- _WHAT TO WORK ON_: Copy out each line of the listing below where the string "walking" appears.

- _SUPPLIED MATERIAL_:
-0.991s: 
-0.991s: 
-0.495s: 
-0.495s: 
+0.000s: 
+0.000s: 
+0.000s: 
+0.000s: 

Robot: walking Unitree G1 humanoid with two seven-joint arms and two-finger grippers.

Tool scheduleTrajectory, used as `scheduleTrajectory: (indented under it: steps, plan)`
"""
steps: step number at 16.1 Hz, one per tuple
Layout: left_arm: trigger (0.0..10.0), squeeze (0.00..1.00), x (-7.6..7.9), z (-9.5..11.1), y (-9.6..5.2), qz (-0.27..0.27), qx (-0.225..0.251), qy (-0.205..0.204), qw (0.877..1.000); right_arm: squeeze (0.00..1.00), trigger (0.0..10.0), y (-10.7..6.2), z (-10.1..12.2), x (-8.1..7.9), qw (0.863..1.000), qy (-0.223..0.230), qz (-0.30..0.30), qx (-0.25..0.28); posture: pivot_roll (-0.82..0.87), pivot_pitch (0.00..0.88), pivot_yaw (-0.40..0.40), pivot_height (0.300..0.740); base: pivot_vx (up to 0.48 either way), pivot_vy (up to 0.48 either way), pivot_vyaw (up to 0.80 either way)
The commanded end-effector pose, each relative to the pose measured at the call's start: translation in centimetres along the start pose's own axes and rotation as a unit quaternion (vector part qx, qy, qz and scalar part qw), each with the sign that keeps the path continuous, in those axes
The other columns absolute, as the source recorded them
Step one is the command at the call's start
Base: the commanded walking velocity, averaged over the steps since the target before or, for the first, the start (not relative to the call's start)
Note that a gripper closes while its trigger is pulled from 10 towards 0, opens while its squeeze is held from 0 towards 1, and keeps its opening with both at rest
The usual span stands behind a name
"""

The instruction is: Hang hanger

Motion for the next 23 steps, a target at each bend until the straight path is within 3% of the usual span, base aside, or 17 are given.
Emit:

- _RESPONSE BOX_:
Robot: walking Unitree G1 humanoid with two seven-joint arms and two-finger grippers.
Base: the commanded walking velocity, averaged over the steps since the target before or, for the first, the start (not relative to the call's start)

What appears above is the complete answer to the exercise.